[R-sig-ME] Numerical methods used to compute correlation coefficients

Thu Apr 16 23:42:26 CEST 2009

On Thu, Apr 16, 2009 at 3:33 PM, H c <harlancampbell at gmail.com> wrote:
> Thank you for the detailed answer.  The reason I ask, is that I am
> attempting to fit a mixture of mixed models to a dataset using the standard
> EM approach.  Exceptionally, the mixed models have AR(1) correlation.  I
> have been able to do the math and arrive at maximum-likelihood solutions
> using an R implementation I wrote.  However, the step that numerically
> calculates the \phi correlation coefficient(currently using optimize()) is
> extremely computationally expensive and thus makes any implementation of the
> algorithm on a large dataset impossible.
> I have attempted a few things in order to speed up estimation including
> transforming the data and maximizing the profiled likelihood rather then the
> likelihood.  Unfortunately, no success.  I have also tried using nlminb()
> rather then optimize.  Still incredibly slow.
> Would you have any suggestions as to how one could numerically obtain
> maximum-weighted-likelihood estimates for correlation parameters in a
> reasonable amount of time?
> Any suggestions would be greatly appreciated.

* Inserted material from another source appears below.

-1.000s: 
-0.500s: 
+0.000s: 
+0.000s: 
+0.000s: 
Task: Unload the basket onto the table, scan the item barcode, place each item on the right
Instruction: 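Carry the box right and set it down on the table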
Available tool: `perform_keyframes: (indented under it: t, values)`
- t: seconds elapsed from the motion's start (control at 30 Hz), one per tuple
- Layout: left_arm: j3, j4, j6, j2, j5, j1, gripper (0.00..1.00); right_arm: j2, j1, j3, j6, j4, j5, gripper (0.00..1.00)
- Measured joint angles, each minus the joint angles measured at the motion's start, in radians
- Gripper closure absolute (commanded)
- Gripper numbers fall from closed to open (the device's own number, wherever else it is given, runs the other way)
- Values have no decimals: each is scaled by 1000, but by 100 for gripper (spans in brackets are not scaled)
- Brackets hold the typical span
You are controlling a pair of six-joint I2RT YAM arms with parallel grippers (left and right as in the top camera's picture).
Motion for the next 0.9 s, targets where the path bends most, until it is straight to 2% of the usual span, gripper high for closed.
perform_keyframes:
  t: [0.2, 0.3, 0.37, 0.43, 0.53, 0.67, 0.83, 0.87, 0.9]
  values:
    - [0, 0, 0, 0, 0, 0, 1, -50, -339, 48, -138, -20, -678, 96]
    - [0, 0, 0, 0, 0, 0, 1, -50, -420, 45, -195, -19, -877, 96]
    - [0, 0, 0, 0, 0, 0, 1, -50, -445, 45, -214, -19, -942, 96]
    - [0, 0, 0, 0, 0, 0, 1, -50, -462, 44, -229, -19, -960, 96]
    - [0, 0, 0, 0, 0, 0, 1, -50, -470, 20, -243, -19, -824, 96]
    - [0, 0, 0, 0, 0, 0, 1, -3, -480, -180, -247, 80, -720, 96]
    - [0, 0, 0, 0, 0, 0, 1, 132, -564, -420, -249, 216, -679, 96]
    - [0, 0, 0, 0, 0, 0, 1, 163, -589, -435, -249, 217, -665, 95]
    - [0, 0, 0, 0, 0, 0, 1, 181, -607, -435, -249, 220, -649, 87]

I'm afraid I don't have any immediate suggestions.  As you have seen,
there is a great deal of difference between writing some equations and
getting a working algorithm that is both robust and effective.  I
spent a considerable amount of time working with the EM algorithm and
variations like the ECME algorithm or the calculation of gradients of
the log-likelihood function with respect to some of the parameters
(these calculations are related to the EM algorithm).  In fact, I
would say that some of the best mathematics I have done was in
obtaining "simple" expressions for these quantities.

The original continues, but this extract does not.